Es cierto que esto ha sido lo más parecido a una maldición, aunque solo se considere la polarización, frustración y confusión entre venezolanos. Que entre los que tienen la habilidad de sacar cuentas, saben que estas no cuadran para que el modelo siga adelante. Pero quienes están con el sistema, por convencimiento obcecado o por interés personal, su referencia para considerar la veracidad de una proposición es si coincide con un slogan guevarista, trokista o maoísta...

Pero esto puede transformarse en bendición: primero, para purificarnos del mal ocasionado por las culpas cometidas (por acción u omisión relacionados con pecados sociales); segundo, para recuperar la solidaridad olvidada; y tercero, este ha sido el mejor ensayo de realismo político (trágico aprendizaje para entender que no cualquier modelo es viable) y si no nos ponemos las "pilas", la era post-petrolera venezolana va a ser pa´ salir corriendo, en caída libre y sin retorno.

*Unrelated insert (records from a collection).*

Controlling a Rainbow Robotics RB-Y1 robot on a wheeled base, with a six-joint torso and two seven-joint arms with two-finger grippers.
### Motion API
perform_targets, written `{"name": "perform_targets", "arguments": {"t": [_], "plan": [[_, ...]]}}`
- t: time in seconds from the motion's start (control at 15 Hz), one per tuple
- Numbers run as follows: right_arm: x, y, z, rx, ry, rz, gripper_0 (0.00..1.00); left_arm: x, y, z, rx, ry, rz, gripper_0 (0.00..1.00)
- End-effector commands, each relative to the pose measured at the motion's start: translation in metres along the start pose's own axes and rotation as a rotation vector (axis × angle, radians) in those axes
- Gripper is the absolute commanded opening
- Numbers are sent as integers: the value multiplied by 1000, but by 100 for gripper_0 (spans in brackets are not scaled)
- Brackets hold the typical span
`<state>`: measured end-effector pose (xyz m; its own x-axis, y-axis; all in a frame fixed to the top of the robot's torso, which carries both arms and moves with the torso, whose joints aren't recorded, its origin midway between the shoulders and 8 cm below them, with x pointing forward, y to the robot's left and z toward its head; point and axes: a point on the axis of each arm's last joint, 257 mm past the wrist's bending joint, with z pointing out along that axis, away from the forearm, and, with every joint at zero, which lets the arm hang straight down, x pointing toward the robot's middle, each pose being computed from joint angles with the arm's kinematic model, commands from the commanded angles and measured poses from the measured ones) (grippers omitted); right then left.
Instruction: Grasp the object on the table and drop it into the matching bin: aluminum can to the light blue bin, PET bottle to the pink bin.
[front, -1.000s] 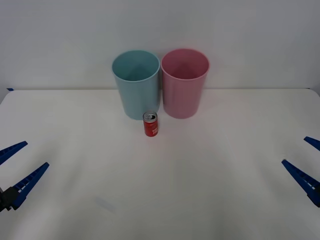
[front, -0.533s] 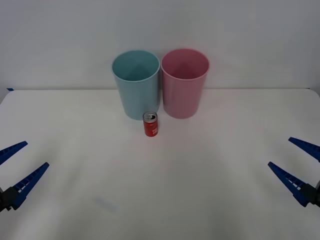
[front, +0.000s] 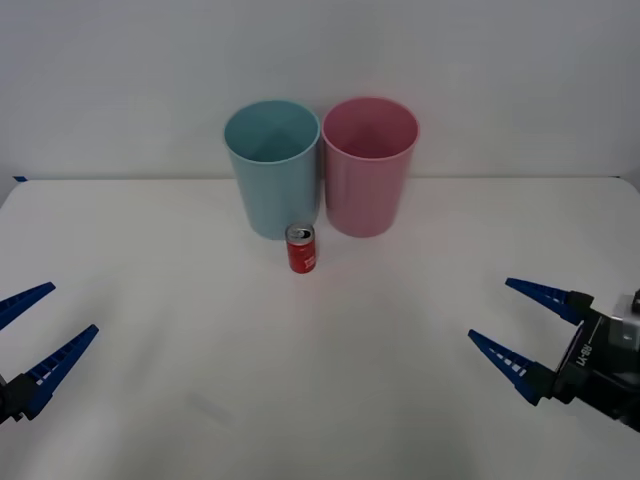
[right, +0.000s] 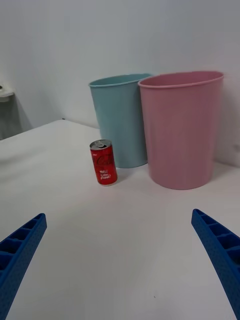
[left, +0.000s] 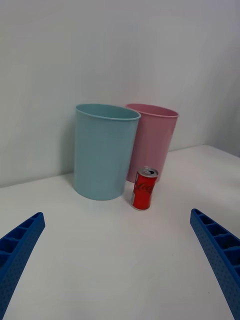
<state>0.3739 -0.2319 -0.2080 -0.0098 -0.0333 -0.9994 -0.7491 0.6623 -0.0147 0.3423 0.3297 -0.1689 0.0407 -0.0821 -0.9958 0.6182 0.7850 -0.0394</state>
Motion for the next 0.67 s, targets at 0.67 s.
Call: {"name": "perform_targets", "arguments": {"t": [0.67], "plan": [[35, 12, 91, -103, 46, -27, 100, 0, 0, 0, 0, 0, 0, 100]]}}
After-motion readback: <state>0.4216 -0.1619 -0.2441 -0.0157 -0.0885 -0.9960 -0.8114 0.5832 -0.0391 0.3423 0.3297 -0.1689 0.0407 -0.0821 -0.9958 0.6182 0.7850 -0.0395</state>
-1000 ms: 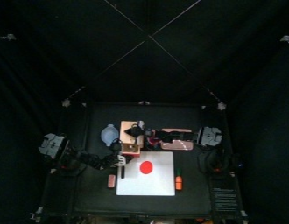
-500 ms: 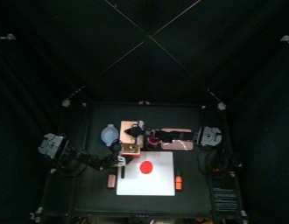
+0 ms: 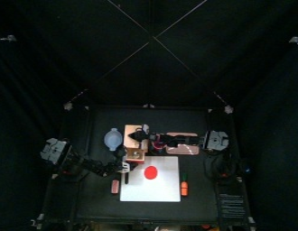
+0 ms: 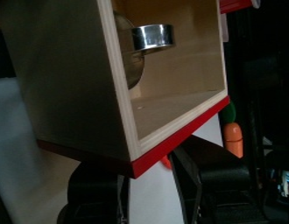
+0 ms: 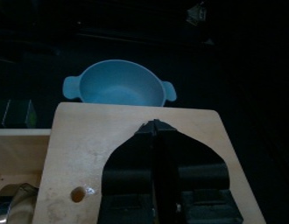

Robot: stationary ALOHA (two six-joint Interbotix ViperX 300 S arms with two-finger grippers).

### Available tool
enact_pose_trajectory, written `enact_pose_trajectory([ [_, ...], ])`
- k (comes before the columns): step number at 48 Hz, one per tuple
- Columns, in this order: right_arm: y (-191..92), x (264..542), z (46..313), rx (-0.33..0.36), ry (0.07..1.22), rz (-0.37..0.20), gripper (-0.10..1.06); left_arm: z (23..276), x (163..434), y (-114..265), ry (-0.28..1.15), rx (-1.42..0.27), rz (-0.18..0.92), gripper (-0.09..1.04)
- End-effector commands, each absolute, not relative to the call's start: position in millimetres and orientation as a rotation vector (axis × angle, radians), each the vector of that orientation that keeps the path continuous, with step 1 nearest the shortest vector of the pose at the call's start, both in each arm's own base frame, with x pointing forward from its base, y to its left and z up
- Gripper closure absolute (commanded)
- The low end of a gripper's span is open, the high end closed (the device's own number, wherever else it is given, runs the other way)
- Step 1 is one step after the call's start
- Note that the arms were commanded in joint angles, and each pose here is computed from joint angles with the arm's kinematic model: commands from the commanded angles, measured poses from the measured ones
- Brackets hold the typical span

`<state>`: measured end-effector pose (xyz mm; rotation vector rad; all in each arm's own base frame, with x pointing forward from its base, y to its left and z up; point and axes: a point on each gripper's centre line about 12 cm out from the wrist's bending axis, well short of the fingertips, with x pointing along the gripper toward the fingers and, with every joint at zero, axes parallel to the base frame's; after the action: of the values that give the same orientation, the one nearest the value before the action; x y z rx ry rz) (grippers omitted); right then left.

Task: Get the cutter from the drawer then cut the dough then place the extra dough in the bowl
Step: Open the drawer

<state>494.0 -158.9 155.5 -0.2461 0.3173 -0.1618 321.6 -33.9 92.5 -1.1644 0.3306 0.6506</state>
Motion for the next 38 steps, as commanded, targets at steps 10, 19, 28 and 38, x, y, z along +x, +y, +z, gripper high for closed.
enact_pose_trajectory([
  [10, -160, 497, 180, -0.256, 0.270, -0.172, 0.88, 98, 326, -39, 0.324, -1.162, 0.624, 0.15],
  [19, -160, 496, 179, -0.256, 0.273, -0.173, 0.88, 101, 326, -39, 0.318, -1.168, 0.618, 0.07],
  [28, -160, 496, 179, -0.257, 0.276, -0.173, 0.88, 111, 323, -41, 0.313, -1.183, 0.593, 0.07],
  [38, -160, 497, 180, -0.258, 0.275, -0.173, 0.88, 118, 312, -48, 0.347, -1.202, 0.555, 0.07],
])
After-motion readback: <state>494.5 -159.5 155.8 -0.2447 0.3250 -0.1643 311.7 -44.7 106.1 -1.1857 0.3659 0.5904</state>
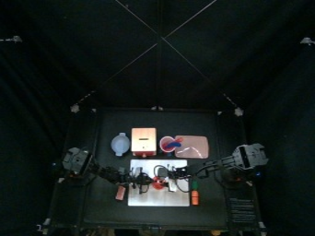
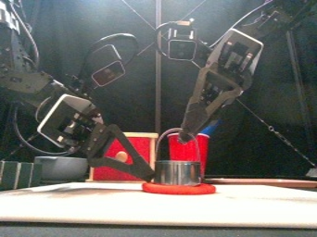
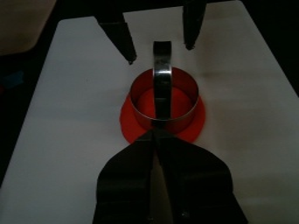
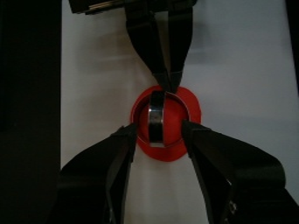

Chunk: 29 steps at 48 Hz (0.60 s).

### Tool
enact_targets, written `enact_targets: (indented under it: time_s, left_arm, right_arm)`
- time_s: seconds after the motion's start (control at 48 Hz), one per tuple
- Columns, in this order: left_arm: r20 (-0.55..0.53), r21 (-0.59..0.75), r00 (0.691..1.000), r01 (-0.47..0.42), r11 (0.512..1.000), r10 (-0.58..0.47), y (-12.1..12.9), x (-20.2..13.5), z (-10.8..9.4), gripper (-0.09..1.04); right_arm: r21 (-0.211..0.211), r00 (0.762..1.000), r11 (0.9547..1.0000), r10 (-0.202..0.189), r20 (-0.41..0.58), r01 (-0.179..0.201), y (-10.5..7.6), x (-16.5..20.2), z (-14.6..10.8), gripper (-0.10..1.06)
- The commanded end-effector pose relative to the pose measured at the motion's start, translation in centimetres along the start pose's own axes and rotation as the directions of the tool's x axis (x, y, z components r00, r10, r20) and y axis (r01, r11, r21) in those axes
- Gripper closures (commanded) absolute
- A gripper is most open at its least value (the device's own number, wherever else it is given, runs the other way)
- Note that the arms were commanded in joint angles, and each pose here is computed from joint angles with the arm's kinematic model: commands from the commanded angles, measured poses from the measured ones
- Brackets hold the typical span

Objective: Get the cutter from the drawer then cut the dough then place the extra dough in the bowl
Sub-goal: Cut the dough

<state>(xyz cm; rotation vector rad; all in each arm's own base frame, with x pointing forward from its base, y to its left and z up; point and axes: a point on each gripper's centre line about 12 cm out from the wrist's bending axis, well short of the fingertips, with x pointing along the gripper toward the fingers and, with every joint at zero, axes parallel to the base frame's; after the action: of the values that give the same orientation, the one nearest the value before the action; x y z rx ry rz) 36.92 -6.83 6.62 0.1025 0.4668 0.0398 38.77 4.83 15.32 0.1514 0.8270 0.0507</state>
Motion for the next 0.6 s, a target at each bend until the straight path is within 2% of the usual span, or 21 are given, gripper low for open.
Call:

La tinta de la historia está a nuestro alcance. Venezuela tuvo y tiene grandes potencialidades, como bien lo recuerda el Sr. Leopoldo López Gil. El “mea culpa” no puede vivirse como “endofobia”: el auténtico examen de conciencia valora el mal cometido por el bien que se pudo hacer. Soy responsable de lo que pude, porque tenía la capacidad, haber evitado o mejorado. Ahora debemos acordar qué página de la historia es la que queremos escribir.